◆ What the exercise asks
From the first line to the last, output the data exactly as it stands, minus its pictures.

=====

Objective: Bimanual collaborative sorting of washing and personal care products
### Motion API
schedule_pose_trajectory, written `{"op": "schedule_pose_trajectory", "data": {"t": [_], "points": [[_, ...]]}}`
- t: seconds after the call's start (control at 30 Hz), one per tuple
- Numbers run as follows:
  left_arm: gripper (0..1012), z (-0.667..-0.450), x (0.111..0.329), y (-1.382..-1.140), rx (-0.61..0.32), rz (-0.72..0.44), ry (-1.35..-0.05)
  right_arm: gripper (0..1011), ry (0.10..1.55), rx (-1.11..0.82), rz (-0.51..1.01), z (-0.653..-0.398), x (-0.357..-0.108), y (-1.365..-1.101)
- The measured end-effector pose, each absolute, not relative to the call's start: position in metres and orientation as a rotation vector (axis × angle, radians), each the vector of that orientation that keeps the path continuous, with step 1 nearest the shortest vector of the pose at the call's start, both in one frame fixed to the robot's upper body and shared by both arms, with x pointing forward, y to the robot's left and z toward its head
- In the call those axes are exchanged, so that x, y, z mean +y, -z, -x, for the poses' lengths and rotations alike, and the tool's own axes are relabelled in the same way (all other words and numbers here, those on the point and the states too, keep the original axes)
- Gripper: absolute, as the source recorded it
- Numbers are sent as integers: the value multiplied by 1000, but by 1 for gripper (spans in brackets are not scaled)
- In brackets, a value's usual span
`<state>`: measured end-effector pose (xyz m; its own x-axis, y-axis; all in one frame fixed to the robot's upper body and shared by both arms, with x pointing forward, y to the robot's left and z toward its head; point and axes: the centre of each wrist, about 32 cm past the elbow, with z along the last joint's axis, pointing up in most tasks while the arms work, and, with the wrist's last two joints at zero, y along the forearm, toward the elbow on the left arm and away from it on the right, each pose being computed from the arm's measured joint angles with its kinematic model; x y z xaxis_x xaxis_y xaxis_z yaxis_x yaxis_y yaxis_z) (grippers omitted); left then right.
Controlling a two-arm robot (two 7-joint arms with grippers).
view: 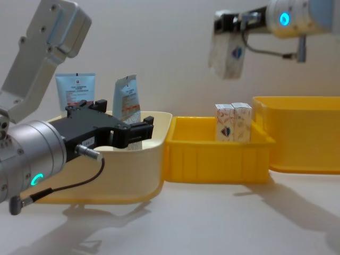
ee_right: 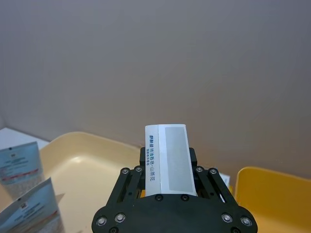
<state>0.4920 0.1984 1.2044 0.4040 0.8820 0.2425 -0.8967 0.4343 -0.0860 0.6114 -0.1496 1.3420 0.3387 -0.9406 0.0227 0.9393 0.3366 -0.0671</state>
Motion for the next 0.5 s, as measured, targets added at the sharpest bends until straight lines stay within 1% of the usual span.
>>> {"op": "schedule_pose_trajectory", "data": {"t": [0.2,0.5], "points": [[1003,-492,198,-1204,-268,-61,-1124,407,1279,-63,47,-612,-167,-1360],[1003,-492,198,-1204,-268,-61,-1124,407,1391,-158,50,-612,-198,-1376]]}}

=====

◆ Written response
Objective: Bimanual collaborative sorting of washing and personal care products
### Motion API
schedule_pose_trajectory, written `{"op": "schedule_pose_trajectory", "data": {"t": [_], "points": [[_, ...]]}}`
- t: seconds after the call's start (control at 30 Hz), one per tuple
- Numbers run as follows:
  left_arm: gripper (0..1012), z (-0.667..-0.450), x (0.111..0.329), y (-1.382..-1.140), rx (-0.61..0.32), rz (-0.72..0.44), ry (-1.35..-0.05)
  right_arm: gripper (0..1011), ry (0.10..1.55), rx (-1.11..0.82), rz (-0.51..1.01), z (-0.653..-0.398), x (-0.357..-0.108), y (-1.365..-1.101)
- The measured end-effector pose, each absolute, not relative to the call's start: position in metres and orientation as a rotation vector (axis × angle, radians), each the vector of that orientation that keeps the path continuous, with step 1 nearest the shortest vector of the pose at the call's start, both in one frame fixed to the robot's upper body and shared by both arms, with x pointing forward, y to the robot's left and z toward its head
- In the call those axes are exchanged, so that x, y, z mean +y, -z, -x, for the poses' lengths and rotations alike, and the tool's own axes are relabelled in the same way (all other words and numbers here, those on the point and the states too, keep the original axes)
- Gripper: absolute, as the source recorded it
- Numbers are sent as integers: the value multiplied by 1000, but by 1 for gripper (spans in brackets are not scaled)
- In brackets, a value's usual span
`<state>`: measured end-effector pose (xyz m; its own x-axis, y-axis; all in one frame fixed to the robot's upper body and shared by both arms, with x pointing forward, y to the robot's left and z toward its head; point and axes: the centre of each wrist, about 32 cm past the elbow, with z along the last joint's axis, pointing up in most tasks while the arms work, and, with the wrist's last two joints at zero, y along the forearm, toward the elbow on the left arm and away from it on the right, each pose being computed from the arm's measured joint angles with its kinematic model; x y z xaxis_x xaxis_y xaxis_z yaxis_x yaxis_y yaxis_z) (grippers omitted); left then right.
Controlling a two-arm robot (two 7-joint arms with grippers).
view: 
ee_right: 
<state>0.4920 0.1984 1.2044 0.4040 0.8820 0.2425 -0.8967 0.4343 -0.0860 0.6114 -0.1496 1.3420 0.3387 -0.9406 0.0227 0.9393 0.3366 -0.0671</state>
Motion for the next 0.5 s, as measured, targets added at the sharpest bends until straight lines stay within 1% of the usual span.
>>> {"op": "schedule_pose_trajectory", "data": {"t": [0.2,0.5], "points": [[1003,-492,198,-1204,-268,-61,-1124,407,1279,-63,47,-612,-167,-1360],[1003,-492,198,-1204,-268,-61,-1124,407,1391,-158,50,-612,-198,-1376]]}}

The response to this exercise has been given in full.